The student, Amadou Cisse, 29, was shot to death near his apartment, just off campus. The police said he might have been the victim of an attempted robbery.

The killing was one of three violent crimes within an hour and a few blocks of one another, according to the police and university officials. About 12:30 a.m., a male university employee was chased and shot at, but escaped serious injury. At 1:15 a.m., two female undergraduates were robbed by a man who said he had a gun. Minutes later, Cisse was fatally wounded.

Police officials said they were investigating whether the crimes were related and issued a community alert with a picture of a car believed to be tied to the shooting of Cisse.

Some students questioned why the university waited nine hours before sending e-mail and phone alerts about the violence. A university spokeswoman, Julie A. Peterson, said, “I don’t know if it would have been a better decision to issue the alert in the middle of the night immediately following the shooting, but it’s a fair question to ask.”

Officials at Virginia Tech, where a gunman killed 32 people in April, faced criticism for failing to notify students sooner that a killer was on the loose.

The attacks shocked students at this university, long an island of privilege butted uncomfortably against areas of poverty and crime. While students said they were accustomed to minor crimes — bicycle thefts, car break-ins — Cisse’s death has sent ripples of fear through the campus. The last time a student died as a result of violent crime on or near the campus was in July 1977, officials said.

Since the attacks, students said, they have been leaving the library earlier than usual and taking extra care at night. “People with cars are offering to drive more people home,” said Amalia Beckner, 19. One night this week, she said, a fellow student insisted on driving her the block or so from a building to her dormitory.

Peterson said the school had taken “immediate measures to enhance safety.”

The number of campus police cars patrolling from dusk to dawn has grown to 23 from nine, officials said, and two vans have been added to a program that offers late-night rides. There is also a new plan to open a campus police substation until construction ends on one that was previously planned.

Up the block from where Cisse was killed, an emergency phone connecting students to the campus police had been removed because of construction of a dormitory.

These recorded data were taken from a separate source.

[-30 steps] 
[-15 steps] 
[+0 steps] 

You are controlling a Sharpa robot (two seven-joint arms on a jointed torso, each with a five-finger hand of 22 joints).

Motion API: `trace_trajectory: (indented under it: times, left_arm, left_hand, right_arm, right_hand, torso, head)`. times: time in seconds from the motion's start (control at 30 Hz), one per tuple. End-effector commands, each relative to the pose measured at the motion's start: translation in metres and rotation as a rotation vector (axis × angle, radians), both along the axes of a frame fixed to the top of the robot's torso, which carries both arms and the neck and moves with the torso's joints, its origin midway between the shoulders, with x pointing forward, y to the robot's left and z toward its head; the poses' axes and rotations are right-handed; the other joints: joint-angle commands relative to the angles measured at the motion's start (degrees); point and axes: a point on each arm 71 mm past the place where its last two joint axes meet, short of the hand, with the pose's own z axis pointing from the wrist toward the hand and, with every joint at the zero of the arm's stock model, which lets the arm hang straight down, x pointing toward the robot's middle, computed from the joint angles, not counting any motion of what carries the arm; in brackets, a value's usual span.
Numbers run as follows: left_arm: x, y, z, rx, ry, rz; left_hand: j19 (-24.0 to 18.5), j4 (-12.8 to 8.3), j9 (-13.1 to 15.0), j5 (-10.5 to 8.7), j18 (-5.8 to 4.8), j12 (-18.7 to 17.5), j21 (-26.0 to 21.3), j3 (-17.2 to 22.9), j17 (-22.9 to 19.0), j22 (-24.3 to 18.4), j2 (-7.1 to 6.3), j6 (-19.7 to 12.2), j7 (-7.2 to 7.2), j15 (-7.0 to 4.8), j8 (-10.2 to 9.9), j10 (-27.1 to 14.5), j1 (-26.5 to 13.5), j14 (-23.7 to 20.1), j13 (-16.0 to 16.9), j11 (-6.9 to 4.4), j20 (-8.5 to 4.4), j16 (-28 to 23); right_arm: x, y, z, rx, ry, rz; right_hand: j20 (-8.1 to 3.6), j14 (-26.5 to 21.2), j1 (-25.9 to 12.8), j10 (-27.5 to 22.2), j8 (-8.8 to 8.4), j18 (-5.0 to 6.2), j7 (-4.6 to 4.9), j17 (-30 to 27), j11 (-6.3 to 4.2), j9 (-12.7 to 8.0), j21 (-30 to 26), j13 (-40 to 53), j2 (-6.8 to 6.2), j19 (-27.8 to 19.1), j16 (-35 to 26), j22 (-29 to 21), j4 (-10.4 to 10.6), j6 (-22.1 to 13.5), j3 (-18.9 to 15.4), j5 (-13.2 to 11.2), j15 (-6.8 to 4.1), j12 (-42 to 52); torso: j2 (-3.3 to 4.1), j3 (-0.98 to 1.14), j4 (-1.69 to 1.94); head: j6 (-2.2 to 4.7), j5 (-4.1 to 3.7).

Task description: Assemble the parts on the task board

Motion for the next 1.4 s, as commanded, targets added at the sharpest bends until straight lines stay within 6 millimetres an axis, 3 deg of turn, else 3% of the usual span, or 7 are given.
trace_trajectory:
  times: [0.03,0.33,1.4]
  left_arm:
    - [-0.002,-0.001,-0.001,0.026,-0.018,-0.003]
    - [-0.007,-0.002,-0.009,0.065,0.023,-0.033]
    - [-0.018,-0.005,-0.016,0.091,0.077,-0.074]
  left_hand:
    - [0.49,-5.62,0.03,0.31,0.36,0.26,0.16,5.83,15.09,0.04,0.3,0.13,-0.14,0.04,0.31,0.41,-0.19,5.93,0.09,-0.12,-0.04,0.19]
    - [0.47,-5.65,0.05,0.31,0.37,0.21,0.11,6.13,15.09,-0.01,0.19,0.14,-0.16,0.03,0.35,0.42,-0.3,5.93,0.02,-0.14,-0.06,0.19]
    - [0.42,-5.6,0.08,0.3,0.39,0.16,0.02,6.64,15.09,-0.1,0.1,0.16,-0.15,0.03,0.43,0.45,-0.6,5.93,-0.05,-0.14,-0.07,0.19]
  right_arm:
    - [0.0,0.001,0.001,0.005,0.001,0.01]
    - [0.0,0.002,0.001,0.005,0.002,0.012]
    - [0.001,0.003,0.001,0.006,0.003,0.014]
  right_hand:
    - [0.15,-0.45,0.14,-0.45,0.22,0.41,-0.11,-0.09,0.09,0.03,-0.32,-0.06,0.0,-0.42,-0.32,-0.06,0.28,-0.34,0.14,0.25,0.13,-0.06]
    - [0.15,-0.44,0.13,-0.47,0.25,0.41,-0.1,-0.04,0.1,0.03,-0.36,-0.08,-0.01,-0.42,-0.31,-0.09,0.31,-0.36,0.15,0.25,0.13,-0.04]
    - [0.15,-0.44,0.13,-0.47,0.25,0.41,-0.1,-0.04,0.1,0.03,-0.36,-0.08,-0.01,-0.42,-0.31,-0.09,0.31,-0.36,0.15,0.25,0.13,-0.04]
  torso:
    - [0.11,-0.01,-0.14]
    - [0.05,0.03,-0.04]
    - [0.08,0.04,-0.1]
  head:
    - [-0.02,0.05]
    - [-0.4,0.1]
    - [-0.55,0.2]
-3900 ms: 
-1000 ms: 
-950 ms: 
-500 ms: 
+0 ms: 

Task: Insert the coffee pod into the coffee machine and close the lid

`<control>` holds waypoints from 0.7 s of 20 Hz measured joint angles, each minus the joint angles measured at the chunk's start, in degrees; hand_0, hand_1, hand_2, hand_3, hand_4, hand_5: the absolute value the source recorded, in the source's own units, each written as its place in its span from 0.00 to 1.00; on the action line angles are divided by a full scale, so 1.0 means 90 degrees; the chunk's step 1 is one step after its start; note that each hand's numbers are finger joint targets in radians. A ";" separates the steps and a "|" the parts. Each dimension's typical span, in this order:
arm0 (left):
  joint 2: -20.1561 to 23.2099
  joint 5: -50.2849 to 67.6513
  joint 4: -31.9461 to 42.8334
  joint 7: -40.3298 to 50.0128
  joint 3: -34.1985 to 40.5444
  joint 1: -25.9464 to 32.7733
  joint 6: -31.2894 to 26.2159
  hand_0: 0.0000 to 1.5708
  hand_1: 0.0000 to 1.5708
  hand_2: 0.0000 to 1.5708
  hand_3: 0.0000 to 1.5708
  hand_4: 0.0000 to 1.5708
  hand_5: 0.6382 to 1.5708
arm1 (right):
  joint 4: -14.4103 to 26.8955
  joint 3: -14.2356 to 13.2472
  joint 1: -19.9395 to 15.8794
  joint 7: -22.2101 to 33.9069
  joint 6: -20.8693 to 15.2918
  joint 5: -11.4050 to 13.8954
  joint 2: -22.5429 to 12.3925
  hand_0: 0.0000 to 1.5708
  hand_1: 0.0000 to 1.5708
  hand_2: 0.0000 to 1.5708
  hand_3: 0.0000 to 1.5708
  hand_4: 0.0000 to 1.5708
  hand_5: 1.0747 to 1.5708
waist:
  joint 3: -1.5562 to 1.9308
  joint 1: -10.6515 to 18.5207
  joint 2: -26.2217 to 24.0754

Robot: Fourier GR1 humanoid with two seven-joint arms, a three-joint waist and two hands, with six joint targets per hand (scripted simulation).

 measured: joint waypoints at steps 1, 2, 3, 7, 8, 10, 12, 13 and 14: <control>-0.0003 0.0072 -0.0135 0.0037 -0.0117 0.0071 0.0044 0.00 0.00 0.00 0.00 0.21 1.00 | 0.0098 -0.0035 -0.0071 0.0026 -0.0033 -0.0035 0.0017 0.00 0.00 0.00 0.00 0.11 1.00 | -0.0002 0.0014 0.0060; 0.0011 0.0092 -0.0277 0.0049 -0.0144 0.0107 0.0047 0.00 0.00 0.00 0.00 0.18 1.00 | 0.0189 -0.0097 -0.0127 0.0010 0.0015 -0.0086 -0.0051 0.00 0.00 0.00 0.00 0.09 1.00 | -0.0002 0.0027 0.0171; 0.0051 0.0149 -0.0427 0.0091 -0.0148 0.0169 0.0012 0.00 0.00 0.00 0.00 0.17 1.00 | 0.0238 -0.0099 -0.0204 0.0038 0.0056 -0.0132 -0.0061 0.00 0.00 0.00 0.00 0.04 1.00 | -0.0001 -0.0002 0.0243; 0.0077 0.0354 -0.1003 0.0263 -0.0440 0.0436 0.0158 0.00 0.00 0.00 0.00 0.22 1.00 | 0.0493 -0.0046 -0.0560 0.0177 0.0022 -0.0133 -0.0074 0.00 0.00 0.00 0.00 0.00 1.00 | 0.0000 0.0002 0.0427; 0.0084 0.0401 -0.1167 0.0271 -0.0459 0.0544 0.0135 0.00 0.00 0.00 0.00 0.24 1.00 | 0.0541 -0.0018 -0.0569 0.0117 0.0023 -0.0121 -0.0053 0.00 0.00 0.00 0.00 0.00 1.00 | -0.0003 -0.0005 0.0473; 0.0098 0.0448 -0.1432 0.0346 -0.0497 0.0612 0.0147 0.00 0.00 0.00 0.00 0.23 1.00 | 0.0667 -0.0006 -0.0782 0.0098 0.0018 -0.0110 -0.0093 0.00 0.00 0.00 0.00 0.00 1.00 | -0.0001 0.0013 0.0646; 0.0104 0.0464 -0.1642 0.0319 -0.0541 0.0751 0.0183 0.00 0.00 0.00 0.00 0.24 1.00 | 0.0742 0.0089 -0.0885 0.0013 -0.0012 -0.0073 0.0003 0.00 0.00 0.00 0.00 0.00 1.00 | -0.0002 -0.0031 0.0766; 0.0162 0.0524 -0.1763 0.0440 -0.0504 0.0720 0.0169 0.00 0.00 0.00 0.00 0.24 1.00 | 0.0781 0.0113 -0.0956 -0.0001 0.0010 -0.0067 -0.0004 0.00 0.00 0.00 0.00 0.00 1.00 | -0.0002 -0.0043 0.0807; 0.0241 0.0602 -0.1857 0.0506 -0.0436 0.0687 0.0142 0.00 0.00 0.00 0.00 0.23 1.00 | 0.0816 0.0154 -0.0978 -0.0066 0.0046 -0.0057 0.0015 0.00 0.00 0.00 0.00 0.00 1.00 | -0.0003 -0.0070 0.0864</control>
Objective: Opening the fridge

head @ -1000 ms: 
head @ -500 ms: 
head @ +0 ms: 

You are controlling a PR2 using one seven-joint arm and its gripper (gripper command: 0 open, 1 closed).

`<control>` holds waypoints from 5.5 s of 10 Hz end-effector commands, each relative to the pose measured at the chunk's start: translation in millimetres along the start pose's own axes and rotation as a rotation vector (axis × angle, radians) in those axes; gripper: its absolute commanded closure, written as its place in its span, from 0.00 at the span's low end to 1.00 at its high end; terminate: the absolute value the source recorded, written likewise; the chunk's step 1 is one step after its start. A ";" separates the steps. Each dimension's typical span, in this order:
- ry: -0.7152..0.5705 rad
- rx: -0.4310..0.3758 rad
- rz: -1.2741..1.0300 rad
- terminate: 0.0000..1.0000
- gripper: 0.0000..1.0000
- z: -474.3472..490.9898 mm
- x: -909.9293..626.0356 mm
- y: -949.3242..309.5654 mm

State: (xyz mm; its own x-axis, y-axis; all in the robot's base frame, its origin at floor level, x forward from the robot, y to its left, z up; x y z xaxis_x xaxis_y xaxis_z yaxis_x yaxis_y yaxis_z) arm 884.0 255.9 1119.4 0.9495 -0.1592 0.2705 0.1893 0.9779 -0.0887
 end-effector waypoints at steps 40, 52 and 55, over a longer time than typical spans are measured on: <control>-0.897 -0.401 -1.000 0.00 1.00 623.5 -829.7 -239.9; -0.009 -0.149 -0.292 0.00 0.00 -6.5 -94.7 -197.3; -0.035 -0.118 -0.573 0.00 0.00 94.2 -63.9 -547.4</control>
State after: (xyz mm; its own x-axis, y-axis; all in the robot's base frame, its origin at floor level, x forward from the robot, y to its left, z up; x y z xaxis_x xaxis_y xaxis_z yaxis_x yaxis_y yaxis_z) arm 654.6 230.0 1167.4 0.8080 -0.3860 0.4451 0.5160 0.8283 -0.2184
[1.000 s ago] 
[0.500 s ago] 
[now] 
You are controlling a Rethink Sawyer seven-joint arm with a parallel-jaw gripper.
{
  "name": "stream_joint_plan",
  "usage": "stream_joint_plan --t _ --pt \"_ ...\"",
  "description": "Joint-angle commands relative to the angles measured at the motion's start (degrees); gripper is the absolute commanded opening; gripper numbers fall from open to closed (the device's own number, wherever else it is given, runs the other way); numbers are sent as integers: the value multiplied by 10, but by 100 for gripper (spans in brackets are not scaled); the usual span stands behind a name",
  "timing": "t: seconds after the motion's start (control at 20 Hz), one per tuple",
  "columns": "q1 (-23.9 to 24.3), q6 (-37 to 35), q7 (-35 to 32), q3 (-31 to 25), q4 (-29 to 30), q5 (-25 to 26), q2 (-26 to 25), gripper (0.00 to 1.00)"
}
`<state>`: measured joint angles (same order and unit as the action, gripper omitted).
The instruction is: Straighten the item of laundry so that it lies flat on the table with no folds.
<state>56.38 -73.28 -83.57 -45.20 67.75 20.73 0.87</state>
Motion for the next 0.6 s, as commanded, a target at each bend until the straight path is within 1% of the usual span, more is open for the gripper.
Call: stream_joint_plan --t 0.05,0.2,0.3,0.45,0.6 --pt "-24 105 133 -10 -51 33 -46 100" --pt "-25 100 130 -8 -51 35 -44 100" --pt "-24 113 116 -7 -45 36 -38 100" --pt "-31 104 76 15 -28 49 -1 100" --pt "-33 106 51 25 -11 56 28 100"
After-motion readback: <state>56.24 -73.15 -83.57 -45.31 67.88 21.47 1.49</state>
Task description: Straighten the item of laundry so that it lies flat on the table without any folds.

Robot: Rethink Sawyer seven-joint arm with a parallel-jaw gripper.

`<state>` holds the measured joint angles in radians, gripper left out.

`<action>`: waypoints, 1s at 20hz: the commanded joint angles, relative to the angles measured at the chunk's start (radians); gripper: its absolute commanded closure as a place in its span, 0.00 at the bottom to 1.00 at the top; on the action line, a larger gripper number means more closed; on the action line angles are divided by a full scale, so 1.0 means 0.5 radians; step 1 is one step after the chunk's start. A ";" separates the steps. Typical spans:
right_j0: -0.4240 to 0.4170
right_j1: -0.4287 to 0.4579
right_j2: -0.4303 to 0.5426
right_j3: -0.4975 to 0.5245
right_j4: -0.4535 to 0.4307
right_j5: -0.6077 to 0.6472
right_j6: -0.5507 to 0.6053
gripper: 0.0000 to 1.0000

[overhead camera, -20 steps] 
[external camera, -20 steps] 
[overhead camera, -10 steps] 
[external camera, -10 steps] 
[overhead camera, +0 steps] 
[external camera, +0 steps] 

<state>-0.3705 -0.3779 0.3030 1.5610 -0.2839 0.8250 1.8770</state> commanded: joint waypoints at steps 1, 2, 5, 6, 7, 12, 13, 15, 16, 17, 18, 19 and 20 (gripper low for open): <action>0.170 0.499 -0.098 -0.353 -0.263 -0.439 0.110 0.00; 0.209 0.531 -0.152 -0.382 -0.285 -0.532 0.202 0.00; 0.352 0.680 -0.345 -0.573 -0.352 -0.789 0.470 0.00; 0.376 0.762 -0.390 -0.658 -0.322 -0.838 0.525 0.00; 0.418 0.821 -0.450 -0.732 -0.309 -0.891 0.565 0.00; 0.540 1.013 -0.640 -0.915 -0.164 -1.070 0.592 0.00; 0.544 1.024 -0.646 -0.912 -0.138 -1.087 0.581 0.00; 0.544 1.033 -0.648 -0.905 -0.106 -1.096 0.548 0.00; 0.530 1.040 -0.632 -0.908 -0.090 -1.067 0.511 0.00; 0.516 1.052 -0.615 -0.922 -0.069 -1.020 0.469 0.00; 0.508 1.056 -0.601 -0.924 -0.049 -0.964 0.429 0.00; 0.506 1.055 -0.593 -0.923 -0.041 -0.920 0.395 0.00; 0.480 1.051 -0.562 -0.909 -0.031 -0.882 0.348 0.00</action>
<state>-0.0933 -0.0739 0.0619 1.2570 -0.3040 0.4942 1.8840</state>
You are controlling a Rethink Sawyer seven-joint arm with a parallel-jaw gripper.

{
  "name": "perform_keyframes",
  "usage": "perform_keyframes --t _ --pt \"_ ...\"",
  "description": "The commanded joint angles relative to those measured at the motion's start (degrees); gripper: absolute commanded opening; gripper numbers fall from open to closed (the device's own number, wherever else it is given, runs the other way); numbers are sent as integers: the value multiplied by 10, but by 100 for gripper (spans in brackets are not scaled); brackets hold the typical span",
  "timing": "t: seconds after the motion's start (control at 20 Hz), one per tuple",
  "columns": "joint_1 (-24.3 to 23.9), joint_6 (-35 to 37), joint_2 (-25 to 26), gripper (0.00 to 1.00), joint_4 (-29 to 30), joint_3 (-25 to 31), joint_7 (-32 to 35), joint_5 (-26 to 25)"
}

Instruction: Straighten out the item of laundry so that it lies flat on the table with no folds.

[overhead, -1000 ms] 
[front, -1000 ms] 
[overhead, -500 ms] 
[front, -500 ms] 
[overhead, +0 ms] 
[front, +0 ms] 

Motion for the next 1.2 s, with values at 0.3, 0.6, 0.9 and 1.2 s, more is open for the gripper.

“I think it’s unfortunate that the call box was not there,” Peterson said, “but we don’t know what difference that would have made, if any.” The box was back up and running on Tuesday.

Matthew Kennedy, 21, a student government vice president, said students were angry, yet somewhat resigned, about the death. “People want answers, and they want the university to protect them,” he said. “But the overwhelming sense is that this was a random act of violence, that this happens when you live in an urban environment.”

The attacks have lent a new urgency to long-standing questions about the relationship between the university, in Hyde Park, and surrounding neighborhoods.

Cisse was killed just south of a boulevard-like expanse called the Midway. Campus buildings lining the Midway have long been seen as a symbolic divider between the university and the neighborhood of Woodlawn. “Once you cross this one little line, you feel like you’re in a different world,” said Fida Abuisneineh, 19.

Despite a rich history of community organizing, Woodlawn continues to struggle with poverty and violence, and community organizers calling for an end to the violence rallied Tuesday evening on the sidewalk where Cisse was killed.

Earlier, at the school’s candlelight vigil, a student cried as she talked of how Cisse, a teaching assistant, gave up weekends to help undergraduate pupils prepare for exams. A professor spoke of celebrating with him after he successfully defended his dissertation. And a Senegalese woman lamented the loss of a man who could have brought so much to Senegal, where he hoped to return.

The university plans to award Cisse’s doctorate, in chemistry, posthumously on Dec. 7.